_INSTRUCTIONS FOR THE TASK_
Lines to return, exactly: from the line with "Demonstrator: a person" to the line with "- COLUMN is" in the entries below, both included.
*** Opening of DATASET RECORDS ***
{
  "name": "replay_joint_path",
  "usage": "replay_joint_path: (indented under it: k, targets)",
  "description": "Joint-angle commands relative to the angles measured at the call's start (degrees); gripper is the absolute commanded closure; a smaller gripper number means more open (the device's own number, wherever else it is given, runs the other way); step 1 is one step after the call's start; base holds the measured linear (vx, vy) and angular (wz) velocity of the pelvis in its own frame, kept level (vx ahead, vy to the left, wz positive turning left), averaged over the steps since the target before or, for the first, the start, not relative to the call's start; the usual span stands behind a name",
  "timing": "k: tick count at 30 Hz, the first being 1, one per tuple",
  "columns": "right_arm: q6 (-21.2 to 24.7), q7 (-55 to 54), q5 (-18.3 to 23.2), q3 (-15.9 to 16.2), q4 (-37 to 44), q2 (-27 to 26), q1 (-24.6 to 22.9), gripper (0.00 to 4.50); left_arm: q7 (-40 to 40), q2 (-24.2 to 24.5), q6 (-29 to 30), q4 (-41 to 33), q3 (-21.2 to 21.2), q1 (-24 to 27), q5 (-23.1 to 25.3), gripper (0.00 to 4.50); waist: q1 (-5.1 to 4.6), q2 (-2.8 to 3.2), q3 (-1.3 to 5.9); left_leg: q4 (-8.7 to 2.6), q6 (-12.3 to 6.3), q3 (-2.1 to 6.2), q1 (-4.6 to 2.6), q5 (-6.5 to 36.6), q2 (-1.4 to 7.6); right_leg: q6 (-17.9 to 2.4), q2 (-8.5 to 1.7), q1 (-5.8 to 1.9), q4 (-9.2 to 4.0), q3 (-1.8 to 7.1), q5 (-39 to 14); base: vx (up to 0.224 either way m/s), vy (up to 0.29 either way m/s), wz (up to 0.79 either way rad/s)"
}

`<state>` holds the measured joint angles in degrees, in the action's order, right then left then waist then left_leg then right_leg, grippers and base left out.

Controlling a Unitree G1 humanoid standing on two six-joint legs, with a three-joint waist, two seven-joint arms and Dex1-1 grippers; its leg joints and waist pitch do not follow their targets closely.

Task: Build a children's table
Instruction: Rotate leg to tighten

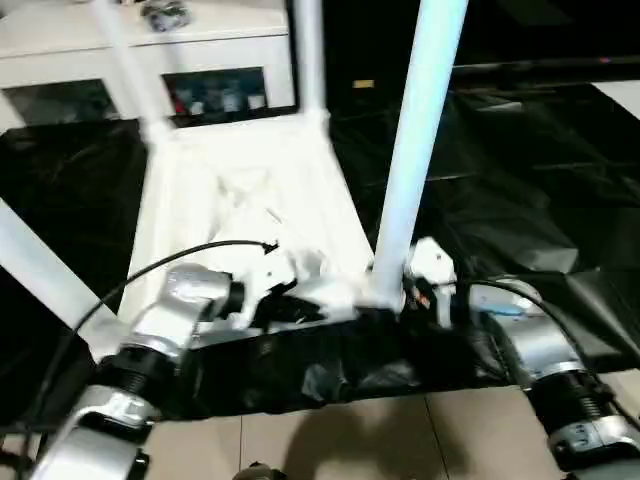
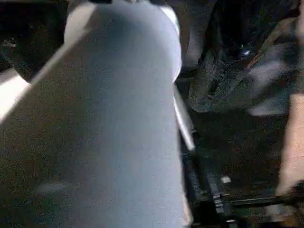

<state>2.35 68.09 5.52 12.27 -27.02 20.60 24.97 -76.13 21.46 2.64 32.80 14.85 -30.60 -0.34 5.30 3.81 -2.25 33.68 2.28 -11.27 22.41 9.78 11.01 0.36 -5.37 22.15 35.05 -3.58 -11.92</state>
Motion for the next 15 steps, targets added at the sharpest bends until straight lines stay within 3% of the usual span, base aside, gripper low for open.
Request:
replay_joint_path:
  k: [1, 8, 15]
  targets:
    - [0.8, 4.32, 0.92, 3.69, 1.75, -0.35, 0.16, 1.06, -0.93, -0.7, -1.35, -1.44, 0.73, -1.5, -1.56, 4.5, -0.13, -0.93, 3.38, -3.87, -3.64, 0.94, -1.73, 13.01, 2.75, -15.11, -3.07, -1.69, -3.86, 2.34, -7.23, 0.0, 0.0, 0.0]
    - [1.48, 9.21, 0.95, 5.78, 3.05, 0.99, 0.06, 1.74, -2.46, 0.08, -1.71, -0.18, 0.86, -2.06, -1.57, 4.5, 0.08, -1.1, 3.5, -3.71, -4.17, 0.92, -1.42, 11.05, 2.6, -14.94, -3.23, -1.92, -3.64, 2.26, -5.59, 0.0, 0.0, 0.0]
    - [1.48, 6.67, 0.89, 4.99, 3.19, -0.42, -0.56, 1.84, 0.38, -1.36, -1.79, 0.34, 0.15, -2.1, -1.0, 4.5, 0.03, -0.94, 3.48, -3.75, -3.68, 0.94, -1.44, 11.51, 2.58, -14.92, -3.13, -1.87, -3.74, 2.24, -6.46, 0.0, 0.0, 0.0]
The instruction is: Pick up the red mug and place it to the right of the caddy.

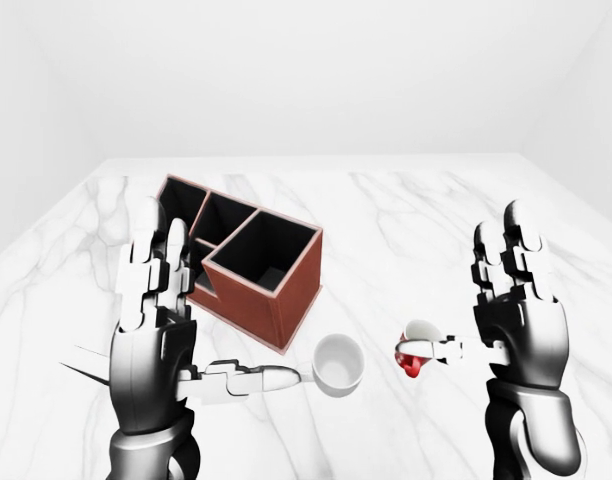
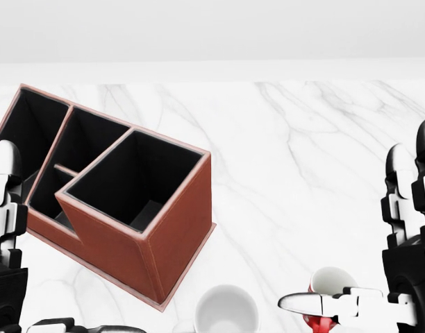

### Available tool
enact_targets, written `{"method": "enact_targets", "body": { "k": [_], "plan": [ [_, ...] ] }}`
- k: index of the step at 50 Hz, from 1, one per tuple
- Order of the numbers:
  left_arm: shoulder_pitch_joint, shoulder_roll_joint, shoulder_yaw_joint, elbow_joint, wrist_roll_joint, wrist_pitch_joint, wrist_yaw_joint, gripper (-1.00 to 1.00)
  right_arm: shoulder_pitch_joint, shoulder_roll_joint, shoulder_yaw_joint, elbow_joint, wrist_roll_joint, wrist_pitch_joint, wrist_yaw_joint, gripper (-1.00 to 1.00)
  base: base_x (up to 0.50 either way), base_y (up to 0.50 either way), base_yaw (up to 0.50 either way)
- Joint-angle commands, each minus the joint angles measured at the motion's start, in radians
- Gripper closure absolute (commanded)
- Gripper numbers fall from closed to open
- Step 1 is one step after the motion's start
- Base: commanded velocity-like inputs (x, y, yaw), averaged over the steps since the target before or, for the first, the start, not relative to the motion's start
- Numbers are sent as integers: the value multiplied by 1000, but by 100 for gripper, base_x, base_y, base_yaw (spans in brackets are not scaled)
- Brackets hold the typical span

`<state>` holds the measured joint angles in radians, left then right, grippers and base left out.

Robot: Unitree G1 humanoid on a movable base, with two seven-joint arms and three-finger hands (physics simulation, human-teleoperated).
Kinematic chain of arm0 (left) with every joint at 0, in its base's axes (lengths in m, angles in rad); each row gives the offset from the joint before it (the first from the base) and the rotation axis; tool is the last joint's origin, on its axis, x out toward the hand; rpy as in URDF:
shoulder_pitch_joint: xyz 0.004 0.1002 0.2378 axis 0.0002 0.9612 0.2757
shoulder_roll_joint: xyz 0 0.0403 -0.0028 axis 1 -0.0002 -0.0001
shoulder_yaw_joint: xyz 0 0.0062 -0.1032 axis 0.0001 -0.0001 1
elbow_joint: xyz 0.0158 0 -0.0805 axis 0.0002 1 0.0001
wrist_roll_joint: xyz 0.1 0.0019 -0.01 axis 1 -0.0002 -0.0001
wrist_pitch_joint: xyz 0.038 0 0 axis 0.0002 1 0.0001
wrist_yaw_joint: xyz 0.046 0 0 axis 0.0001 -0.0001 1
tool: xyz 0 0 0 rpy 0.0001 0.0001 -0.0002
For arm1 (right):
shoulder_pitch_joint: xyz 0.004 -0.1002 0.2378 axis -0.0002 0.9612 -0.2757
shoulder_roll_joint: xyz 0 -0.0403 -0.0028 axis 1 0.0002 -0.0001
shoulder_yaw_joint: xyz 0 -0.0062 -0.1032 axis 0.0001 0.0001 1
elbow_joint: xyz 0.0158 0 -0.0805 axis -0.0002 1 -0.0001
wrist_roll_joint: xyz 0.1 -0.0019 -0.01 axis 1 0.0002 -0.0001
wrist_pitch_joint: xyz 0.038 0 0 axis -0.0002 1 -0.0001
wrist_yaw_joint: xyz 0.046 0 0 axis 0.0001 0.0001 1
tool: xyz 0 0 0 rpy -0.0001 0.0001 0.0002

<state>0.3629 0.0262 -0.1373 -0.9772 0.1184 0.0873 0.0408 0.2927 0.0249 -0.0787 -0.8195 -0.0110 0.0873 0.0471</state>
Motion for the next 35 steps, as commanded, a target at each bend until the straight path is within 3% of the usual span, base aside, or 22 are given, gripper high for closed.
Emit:
{"method": "enact_targets", "body": {
  "k": [1, 15, 19, 35],
  "plan": [
    [-45, 2, 2, 113, -3, 0, 14, -100, -42, 1, -16, 85, 14, 0, -13, -100, 0, 0, 0],
    [-47, 0, 6, 117, -3, 0, 12, -100, -39, -5, 7, 124, -39, 0, -14, -100, 0, 0, 0],
    [-48, 0, 8, 112, -4, 0, 12, -100, -34, 0, 6, 110, -20, 0, -9, -100, 0, 43, 0],
    [-46, 2, 4, 111, -4, 0, 13, -100, -42, 2, -11, 94, 5, 0, -12, -100, 0, 0, 0]
  ]
}}
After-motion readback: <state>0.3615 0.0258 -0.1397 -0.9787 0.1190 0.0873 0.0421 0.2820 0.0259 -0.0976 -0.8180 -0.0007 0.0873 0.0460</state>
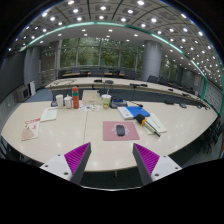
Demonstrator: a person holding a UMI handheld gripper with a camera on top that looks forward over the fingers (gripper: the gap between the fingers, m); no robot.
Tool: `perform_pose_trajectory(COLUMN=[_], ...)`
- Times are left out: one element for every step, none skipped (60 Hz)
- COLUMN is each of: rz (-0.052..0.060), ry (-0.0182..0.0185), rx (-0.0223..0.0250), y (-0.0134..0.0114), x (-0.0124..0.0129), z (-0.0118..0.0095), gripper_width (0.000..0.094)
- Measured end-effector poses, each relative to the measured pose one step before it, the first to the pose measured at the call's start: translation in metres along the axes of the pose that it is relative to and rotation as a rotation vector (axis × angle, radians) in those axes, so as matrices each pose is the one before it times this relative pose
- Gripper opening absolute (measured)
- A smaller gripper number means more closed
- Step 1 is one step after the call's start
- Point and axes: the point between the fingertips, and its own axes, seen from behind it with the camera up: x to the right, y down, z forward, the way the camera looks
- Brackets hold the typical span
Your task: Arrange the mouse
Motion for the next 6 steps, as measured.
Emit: perform_pose_trajectory(rz=[-0.0025,-0.0020,-0.0025,-0.0031,-0.0028,-0.0014], ry=[0.00045,0.00166,0.00232,0.00232,0.00149,0.00045], rx=[0.00325,0.00242,0.00146,0.00088,0.00083,0.00049], y=[-0.00008,-0.00044,-0.00067,-0.00012,-0.00013,-0.00029], x=[-0.00038,-0.00008,-0.00029,-0.00006,0.00004,0.00016], z=[-0.00102,-0.00121,-0.00100,-0.00078,-0.00078,-0.00058], gripper_width=[0.0856,0.0854,0.0855,0.0855,0.0855,0.0856])
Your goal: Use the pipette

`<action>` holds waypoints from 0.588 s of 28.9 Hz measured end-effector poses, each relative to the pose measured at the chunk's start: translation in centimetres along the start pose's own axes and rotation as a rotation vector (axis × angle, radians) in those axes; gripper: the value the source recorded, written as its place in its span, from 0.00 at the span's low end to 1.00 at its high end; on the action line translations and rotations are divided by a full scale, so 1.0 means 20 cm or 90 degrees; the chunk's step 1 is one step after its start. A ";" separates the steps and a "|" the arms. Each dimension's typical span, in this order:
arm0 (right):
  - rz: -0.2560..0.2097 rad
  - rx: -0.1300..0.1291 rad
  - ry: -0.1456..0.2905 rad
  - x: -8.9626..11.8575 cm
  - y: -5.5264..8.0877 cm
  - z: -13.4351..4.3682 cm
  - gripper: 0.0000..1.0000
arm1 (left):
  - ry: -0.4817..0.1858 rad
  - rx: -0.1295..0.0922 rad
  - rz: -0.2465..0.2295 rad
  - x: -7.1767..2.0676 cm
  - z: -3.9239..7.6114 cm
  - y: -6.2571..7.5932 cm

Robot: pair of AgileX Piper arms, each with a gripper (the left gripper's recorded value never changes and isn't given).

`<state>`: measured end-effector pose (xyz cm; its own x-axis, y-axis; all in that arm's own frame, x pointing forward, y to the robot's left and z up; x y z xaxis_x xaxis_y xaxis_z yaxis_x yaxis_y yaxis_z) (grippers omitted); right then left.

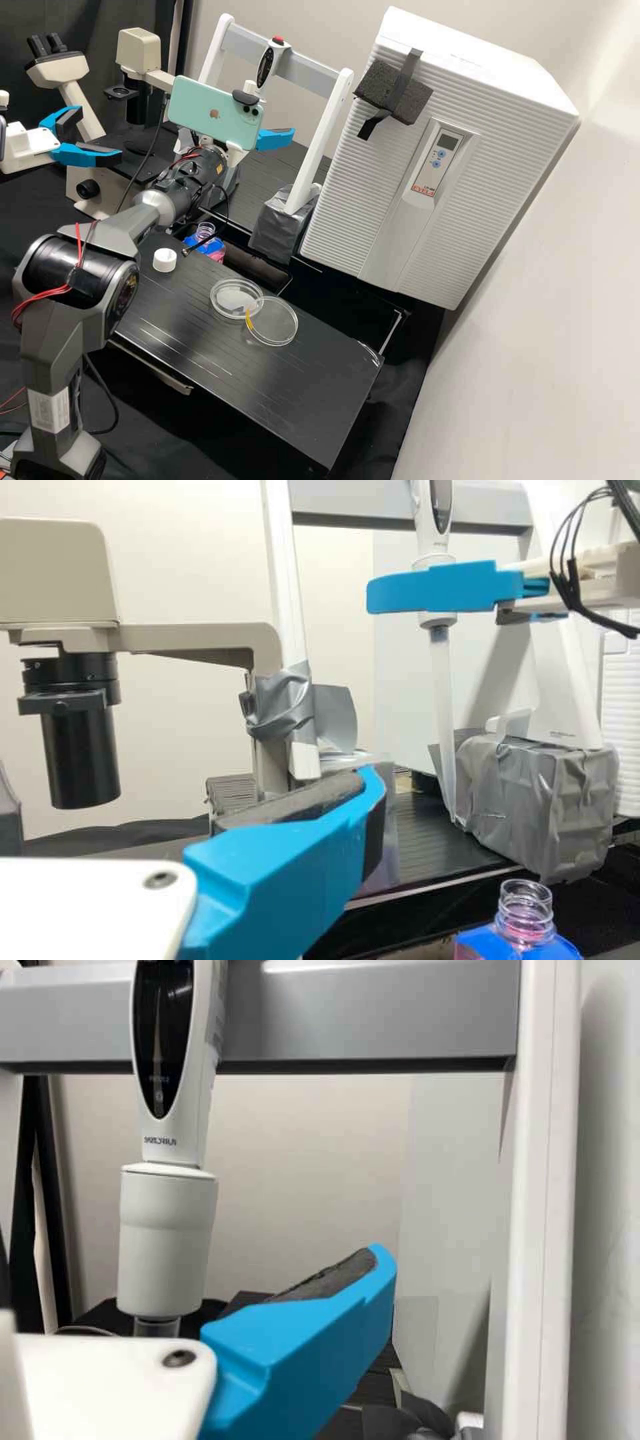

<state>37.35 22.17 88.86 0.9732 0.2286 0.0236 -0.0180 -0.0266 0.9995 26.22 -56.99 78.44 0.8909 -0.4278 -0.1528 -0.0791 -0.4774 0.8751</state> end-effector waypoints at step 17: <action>0.012 -0.002 0.013 0.01 0.03 -0.04 0.00 | 0.005 -0.006 0.001 0.000 0.00 0.00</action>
<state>37.38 22.91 89.57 0.9680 0.2473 0.0427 -0.0368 -0.0284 0.9989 26.22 -57.00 78.44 0.8941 -0.4229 -0.1474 -0.0770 -0.4694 0.8796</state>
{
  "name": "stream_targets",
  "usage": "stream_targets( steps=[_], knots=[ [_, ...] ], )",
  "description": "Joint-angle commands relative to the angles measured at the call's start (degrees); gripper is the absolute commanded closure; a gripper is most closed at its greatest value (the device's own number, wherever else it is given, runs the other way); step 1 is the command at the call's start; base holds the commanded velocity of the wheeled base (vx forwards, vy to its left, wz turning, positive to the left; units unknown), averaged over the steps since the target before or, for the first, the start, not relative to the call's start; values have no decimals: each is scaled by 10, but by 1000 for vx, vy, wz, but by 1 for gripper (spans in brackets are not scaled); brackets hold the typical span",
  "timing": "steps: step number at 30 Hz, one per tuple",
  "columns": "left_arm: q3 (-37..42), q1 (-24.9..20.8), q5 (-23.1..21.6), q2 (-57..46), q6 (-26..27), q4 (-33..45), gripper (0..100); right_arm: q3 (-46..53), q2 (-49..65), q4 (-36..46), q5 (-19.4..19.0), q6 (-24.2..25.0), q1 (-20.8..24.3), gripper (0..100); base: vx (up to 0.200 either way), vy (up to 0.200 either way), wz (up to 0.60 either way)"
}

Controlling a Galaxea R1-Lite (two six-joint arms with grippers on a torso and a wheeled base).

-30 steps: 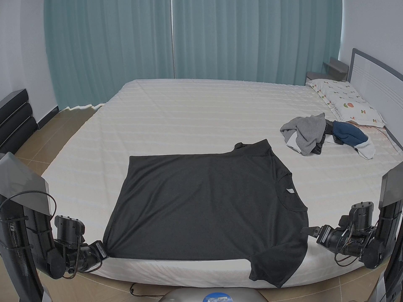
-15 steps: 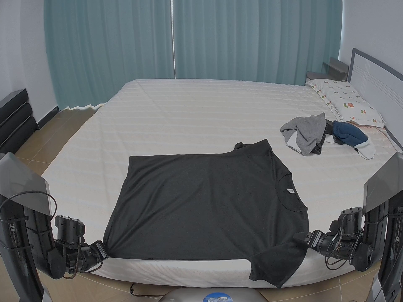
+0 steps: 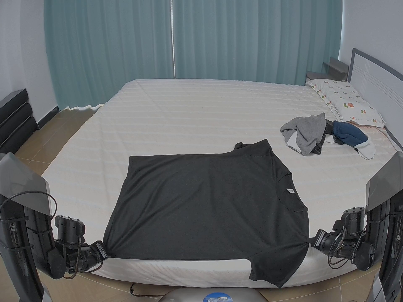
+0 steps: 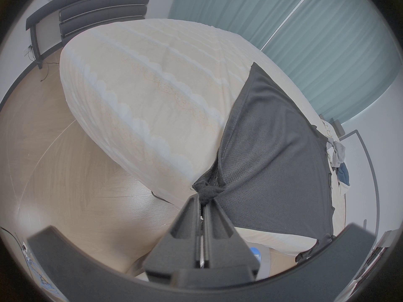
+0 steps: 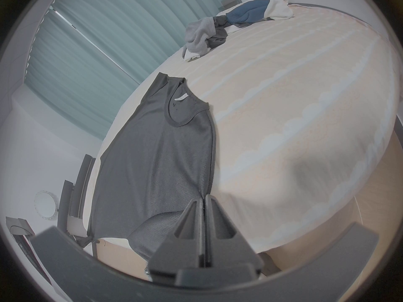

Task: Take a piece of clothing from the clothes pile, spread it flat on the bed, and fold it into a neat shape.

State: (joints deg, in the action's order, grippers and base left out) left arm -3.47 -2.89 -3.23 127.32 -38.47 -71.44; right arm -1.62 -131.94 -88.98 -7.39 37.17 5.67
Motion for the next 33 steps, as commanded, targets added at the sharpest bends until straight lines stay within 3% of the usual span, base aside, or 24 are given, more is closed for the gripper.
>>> stream_targets(
  steps=[1, 10, 19, 23, 33],
  knots=[
    [0, 0, -1, 1, 0, 0, 100, 11, 13, -8, 0, -10, -11, 100, 0, 0, 0],
    [1, -1, -3, 2, 0, 0, 100, 16, 19, -2, 4, -30, -31, 100, 0, 0, 0],
    [6, -3, -3, 1, 1, 0, 100, 16, 49, 63, 8, -65, -33, 100, 0, 0, 0],
    [11, -6, -3, 1, 2, 0, 100, 16, 44, 78, 53, -90, -32, 100, 0, 0, 0],
    [14, -13, -2, 3, 3, 1, 100, 16, 59, 104, 60, -102, -34, 100, 0, 0, 0]
  ],
)
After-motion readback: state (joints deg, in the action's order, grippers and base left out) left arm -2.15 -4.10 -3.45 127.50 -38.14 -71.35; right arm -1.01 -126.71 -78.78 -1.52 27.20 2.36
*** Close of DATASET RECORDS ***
_WRITTEN ANSWER_
Demonstrator: a person holding a UMI handheld gripper with a camera on top that looks forward over the fingers (gripper: the gap between the fingers, m); no robot.
Tool: `perform_pose_trajectory(COLUMN=[_], ...)`
- Times are left out: one element for every step, none skipped (60 Hz)
- COLUMN is each of: rz (-0.052..0.060), ry (-0.0182..0.0185), rx (-0.0223..0.0250), y (-0.0134..0.0114), x (-0.0124..0.0129), z (-0.0118..0.0095), gripper_width (0.000..0.094)

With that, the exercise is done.